Inventor: I like fucking about with stuff, but I’m shit at physics. Youngest Son is shaping up to be brilliant at the kind of reason that one needs to master the subject, so I might co-opt him early and make him “come in with me”, otherwise, I’ll probably only REALLY be able to invent things that are “things glued onto other existing things – perhaps with a handyclip on them” – and that’s not the scale that I see myself doing the job on.

The truth is probably this: I am after something where I don’t have to put up with “workshops” – and all of these careers strike me as being pretty workshop free. They are also well-suited for one who does not count himself as a “team player” (a point mentioned in my latest appraisal, of which more later, if I can be bothered), as they have the distinct advantage of the team including one person: me.

Hounded for Sex

Well: this is a turn-up.

I am being cyber-stalked for sex by a woman with whom I have already HAD sex.

It’s all very exciting, as I am sure you can imagine. It seems that Woman In Whose House I Fell Over While Removing My Jeans is keen to “see” me again, and while it doesn’t necessarily feel like the best idea; given that my previous provider of all things sexual (Unfeasibly Attractive Girlfriend) is now on distant shores, beggars can’t be choosers.

And so it is, that I find myself sending jaunty, flirty texts and arranging a “hook-up” like a man half my age. I shall, of course, apprise you of the details (in so far as decency and memory permit) and will do my level best not to let the removal of my trouserings prove such a barrier to remaining upright (fnarr fnarr) this time.

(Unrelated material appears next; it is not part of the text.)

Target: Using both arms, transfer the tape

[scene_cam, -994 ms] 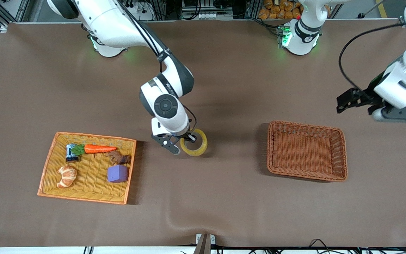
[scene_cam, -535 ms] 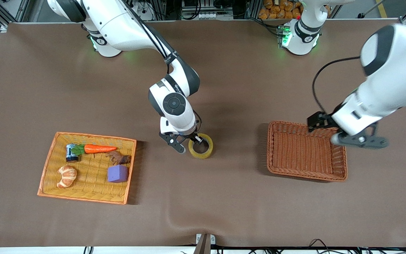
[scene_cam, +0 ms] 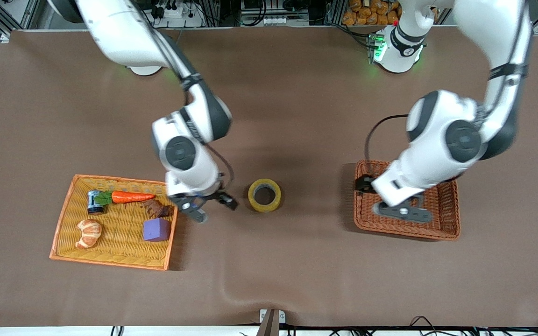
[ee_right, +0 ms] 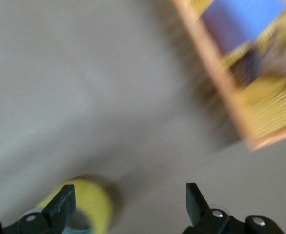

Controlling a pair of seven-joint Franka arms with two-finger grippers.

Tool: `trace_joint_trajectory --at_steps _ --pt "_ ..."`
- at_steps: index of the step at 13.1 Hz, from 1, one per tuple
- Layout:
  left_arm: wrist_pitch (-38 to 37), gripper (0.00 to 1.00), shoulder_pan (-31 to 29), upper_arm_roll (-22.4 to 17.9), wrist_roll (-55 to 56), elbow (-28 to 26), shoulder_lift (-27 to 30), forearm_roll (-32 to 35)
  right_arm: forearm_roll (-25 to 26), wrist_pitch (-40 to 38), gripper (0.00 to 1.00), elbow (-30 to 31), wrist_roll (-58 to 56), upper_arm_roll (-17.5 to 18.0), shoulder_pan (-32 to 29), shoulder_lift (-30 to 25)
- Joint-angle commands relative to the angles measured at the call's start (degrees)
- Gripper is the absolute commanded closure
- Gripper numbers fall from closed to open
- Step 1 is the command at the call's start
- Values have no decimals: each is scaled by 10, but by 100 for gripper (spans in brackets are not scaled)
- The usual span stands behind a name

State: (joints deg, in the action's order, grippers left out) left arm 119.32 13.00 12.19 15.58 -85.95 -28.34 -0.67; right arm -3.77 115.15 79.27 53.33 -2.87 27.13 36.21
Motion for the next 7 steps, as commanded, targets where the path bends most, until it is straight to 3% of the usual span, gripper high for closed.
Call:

See this as an open letter, if you like. It needs saying in an open forum and that’s as near as I can get to one in our DigiWiki2.0 world. I’ve got something that needs saying and that needs to be heard and it is this: “You are testing my patience, Fiona Shaw.”.

I was OK with the “True Blood” news. In fact, I was pleased for you: you deserve the rewards that this should bring you, both financial and profile-related. You did exceptional work in “John Gabriel Borkman”, what with Ibsen being made for you in the manner of a pair of fine gloves – but you have (thus far) refused to bring it to London. OK, fine – I can live with that.

What I CANNOT live with is the news that your return to the London stage is as a director of opera. And yet, what do I see in The Sunday Times this weekend, but an advert for “The Marriage of Figaro” directed by you. Now look: I cannot deny that you did a terrific job on your last ENO outing, but that’s beside the point. That production of “Antony and Cleopatra”, directed by Deborah Warner isn’t going to stage itself, you know. You are the perfect age for it now, and you haven’t done a big Shakespearean role in decades, literally. Do YOU think that’s good enough? I think if you really think about your behaviour, you’ll realise that it’s not on – and it’s not just this, there’s lots more besides. You need to get “Medea” filmed. Likewise, I would suggest “Happy Days”. Brecht is not terrific on film, so I shall let you off  “Mother Courage”, but then there are the other projects that I have mentioned to you before, including Volumnia, and (I would suggest) Mrs Alving.

So please: think about what you’re doing, get the direction off your chest and then get back ON the stage. Yes?